I’ve also decided that since I’m the head of our family at least through January 2017, I’ll continue relaxing those cumbersome ideas of proper public conduct.  Why shouldn’t I appear youthful and cool during my daily routine of family governance?  I’m sure boring family funerals will pass more quickly if I take more selfies instead of sitting respectfully.
BTW, I like wearing shorts instead of slacks when I play on private golf courses.  The stodgy upper crust should lighten up.  So what if I’m seen in public with my hands in my pockets (“Air Force gloves”, to my old Army compatriots) or chewing gum at official events?  I’m head of the family until I am replaced.  Get over it.

Finally, I learned from the administration’s implementation of the Affordable Care Act how to respond to similar, potential problems on the local level.  For example, how difficult is the following story to believe? 

I resolve that throughout 2014, I won’t stop at the three-way stop light in the center of our subdivision.  The president of the town council pushed the council to approve the installation of stop lights at a wide-open intersection where most homeowners felt they were not needed and where no accidents had occurred.   But, the president contended that stop lights there would enable a minority of home owners in one corner of the subdivision to more easily join the larger community in enjoying the entitlements of society.   

The project has been a disaster.  To start, the president convinced the county tax assessor to enforce the law by levying tax fines on those who run the lights or who insist on using other roads in and out of the subdivision.  Fortunately, enforcement has become a moot point until more pressing problems are solved. 

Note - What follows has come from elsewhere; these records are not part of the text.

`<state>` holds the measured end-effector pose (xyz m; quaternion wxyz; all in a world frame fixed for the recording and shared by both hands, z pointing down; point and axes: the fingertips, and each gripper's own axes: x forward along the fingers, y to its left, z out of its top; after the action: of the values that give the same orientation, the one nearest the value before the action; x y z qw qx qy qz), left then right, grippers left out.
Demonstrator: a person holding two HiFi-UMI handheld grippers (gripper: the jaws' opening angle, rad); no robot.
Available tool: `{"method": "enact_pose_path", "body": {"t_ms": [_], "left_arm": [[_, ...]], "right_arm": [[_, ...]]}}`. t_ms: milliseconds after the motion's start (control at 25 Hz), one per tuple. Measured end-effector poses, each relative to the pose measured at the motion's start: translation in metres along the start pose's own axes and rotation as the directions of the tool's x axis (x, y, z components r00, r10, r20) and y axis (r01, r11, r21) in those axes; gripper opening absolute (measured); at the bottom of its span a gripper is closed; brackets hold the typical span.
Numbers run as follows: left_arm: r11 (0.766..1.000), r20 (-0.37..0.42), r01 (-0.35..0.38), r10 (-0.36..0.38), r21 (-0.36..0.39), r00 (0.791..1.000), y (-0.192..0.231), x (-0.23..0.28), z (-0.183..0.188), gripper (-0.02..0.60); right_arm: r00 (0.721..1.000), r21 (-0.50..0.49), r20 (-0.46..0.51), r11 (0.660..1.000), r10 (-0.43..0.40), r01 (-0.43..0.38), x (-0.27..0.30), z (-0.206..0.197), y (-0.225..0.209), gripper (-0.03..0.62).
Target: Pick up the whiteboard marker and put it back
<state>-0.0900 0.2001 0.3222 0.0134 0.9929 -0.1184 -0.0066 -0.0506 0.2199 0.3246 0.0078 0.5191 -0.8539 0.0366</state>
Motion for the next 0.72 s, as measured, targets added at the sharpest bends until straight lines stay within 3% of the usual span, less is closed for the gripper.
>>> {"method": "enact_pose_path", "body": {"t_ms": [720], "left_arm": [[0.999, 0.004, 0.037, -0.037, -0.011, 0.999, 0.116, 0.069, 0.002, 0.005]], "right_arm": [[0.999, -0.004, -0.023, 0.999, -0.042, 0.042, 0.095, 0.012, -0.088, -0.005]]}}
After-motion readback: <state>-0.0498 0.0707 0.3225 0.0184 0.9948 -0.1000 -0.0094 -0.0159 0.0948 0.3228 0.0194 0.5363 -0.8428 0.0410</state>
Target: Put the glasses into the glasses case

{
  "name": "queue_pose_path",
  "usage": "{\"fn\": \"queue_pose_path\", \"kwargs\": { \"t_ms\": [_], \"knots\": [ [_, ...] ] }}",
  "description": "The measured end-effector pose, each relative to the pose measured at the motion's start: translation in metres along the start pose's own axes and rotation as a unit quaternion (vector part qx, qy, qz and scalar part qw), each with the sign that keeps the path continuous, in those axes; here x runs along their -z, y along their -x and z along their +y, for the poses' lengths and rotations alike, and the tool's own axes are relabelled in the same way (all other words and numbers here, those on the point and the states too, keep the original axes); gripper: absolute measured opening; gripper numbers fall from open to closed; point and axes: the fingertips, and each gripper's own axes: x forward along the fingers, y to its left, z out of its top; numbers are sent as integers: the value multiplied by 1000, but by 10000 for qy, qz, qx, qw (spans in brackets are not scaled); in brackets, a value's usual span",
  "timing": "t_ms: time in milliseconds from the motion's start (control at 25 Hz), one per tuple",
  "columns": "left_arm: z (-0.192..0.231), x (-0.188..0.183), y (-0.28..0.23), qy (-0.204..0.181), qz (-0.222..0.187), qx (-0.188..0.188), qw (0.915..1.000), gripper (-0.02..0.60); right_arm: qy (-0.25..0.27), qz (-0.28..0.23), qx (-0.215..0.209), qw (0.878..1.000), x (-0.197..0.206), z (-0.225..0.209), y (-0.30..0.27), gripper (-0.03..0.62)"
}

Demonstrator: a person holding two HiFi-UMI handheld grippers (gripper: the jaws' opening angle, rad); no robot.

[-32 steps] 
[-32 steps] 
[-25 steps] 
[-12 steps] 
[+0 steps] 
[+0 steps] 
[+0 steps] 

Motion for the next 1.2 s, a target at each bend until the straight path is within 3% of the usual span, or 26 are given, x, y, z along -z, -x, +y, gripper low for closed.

A delay in design and installation caused contractor costs to double.  City tax increases will certainly follow.  What’s more, the new system will require some drivers to wait long periods, based on “anticipated usage from targeted directions.”  But, the home owners that the stop lights were supposed to benefit rarely use that intersection anyway.  They continue to use another, more convenient route in and out of the subdivision.  When these last two facts became known, the ill-prepared president arbitrarily exempted other home owners in the subdivision from having to use the intersection until the entire system was “working more smoothly.”  The president’s entire plan is falling apart from its own weight and may never be fixed.  In the meantime, I shall ignore it all, stop when I want to stop, and do what benefits me the most.       

So, why did I pick these three resolutions for 2014?  Because my government and its leaders show me that these propositions will require the least amount of personal effort for the most short-term gain.  They will delay payment and equity for instant rewards. 


My goodness, if I achieve my 2014 resolutions, I could use this same message to get elected to public office in 2016.   Another of my great ideas!